Think I'll go home and fix some split pea soup! That sounds real good, and I haven't had that in a long time. Of course, I'll just open up a can of Campbell's Chunky Split Pea Soup, which is probably classifiable as 'garbage' by you and Sovereign. I just don't have the TIME to get all the ingredients and fix it from scratch. Love minestrone, too. I sometimes get minestrone soup instead of salad when I dine at the Olive Garden....which, again, is likely 'low-brow' Italian cuisine to the gourmets out there. [There is a teacher at this school who fancies himself a gourmet chef----but I have sampled his Italian 'cuisine', and can only say that I greatly prefer the Olive Garden.]

It is a rare occasion, and only on weekends, when I can find the time to whip up some good meal from scratch. I like doing that, but my 100-hour work week just doesn't leave time for the 'good things' in life. I do avoid most of the obvious junk foods. E.g., even when I do eat potato chips, it is the baked variety, which I think are quite a bit healthier than the deep-fried potato chips, which are still what most people buy. I tend to find those just kind of 'gross', nowadays---they are far too greasy.

Re: Mmmmm....You're Making Me Hungry!
by genedio

I'm not familiar with Campbell's split pea soup, but my father, an ex-marine and no master of culinary arts, used to make it. You get some dry split peas, which are probably less than a dollar a pound, rinse them in water, put 'em in a pot with water and some cut up carrots and onions, and maybe a little bit of garlic, and simmer for a couple hours. They could be simmering away while you are grading your homework, and you'd have something to look forward to. All you'd need to do is get up every ten minutes or so and stir the pot to make sure nothing sticks to the bottom. Either than or use a pressure cooker. Basic cooking really isn't than much of a chore, and just think how much soup you get from a dollar!

I never got with baked potato chips; I think the oil contributes to the flavor.

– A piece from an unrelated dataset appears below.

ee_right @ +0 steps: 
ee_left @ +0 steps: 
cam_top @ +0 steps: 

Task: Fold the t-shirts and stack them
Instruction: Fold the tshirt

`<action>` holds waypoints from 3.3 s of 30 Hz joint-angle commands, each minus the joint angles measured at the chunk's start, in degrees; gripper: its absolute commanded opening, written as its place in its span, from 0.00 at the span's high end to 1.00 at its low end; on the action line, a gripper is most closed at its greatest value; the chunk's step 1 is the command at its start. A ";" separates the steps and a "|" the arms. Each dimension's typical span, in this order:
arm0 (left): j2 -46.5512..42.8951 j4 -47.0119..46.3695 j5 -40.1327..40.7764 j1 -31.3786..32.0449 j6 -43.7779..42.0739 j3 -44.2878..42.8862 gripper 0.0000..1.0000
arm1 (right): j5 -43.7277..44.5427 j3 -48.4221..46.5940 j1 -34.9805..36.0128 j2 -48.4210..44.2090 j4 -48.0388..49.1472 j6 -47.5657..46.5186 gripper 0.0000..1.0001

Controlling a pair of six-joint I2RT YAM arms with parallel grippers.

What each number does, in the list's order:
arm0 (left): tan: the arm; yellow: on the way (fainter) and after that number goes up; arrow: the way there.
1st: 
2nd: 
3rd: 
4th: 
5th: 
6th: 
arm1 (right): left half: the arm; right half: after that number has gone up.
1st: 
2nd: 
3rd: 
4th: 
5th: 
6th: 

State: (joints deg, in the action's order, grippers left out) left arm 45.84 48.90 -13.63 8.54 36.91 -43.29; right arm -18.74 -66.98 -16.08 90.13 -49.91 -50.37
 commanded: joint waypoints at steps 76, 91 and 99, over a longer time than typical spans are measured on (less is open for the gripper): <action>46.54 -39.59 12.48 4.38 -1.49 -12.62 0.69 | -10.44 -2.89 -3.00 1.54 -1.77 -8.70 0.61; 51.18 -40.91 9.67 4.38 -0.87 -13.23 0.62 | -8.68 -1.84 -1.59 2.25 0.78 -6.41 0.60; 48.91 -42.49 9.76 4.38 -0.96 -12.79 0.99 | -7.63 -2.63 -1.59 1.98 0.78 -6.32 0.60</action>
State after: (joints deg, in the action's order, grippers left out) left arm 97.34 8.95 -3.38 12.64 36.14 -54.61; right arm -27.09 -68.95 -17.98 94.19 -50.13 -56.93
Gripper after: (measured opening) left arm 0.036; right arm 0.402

Agree that most chips are too greasy (and salty). I feel lousy after eating them, as I invarianbly eat too many. So as with chocolate, that's become a couple times a year indulgence.

Re: Mmmmm....You're Making Me Hungry!
by PhilfromCalifornia

When I was a Boy Scout summering at Philmont Scout Ranch (Leroy probably knows the place, near Cimmaron south of Raton Pass) the "Trail Boss" assigned to us taught me how to make coffee without a coffee pot: you make eggs first, breaking the shells carefully to get two nicely domed halves, and put the water and coffee in a pot and boil them for a while. Then you put the egg shells in the pot and stir. You remove the shells with the broken edge up (I think he used that handy tool that is used to cut, staple, and remove barbed wire) and, magically, the coffee (most of it any way) is in the egg shells. Armed with that knowledge of the way God must have wanted us to make coffee, I have always had an electric coffee maker and am reasonably pleased with the results - and I don't have to eat more eggs than I understand is good for me.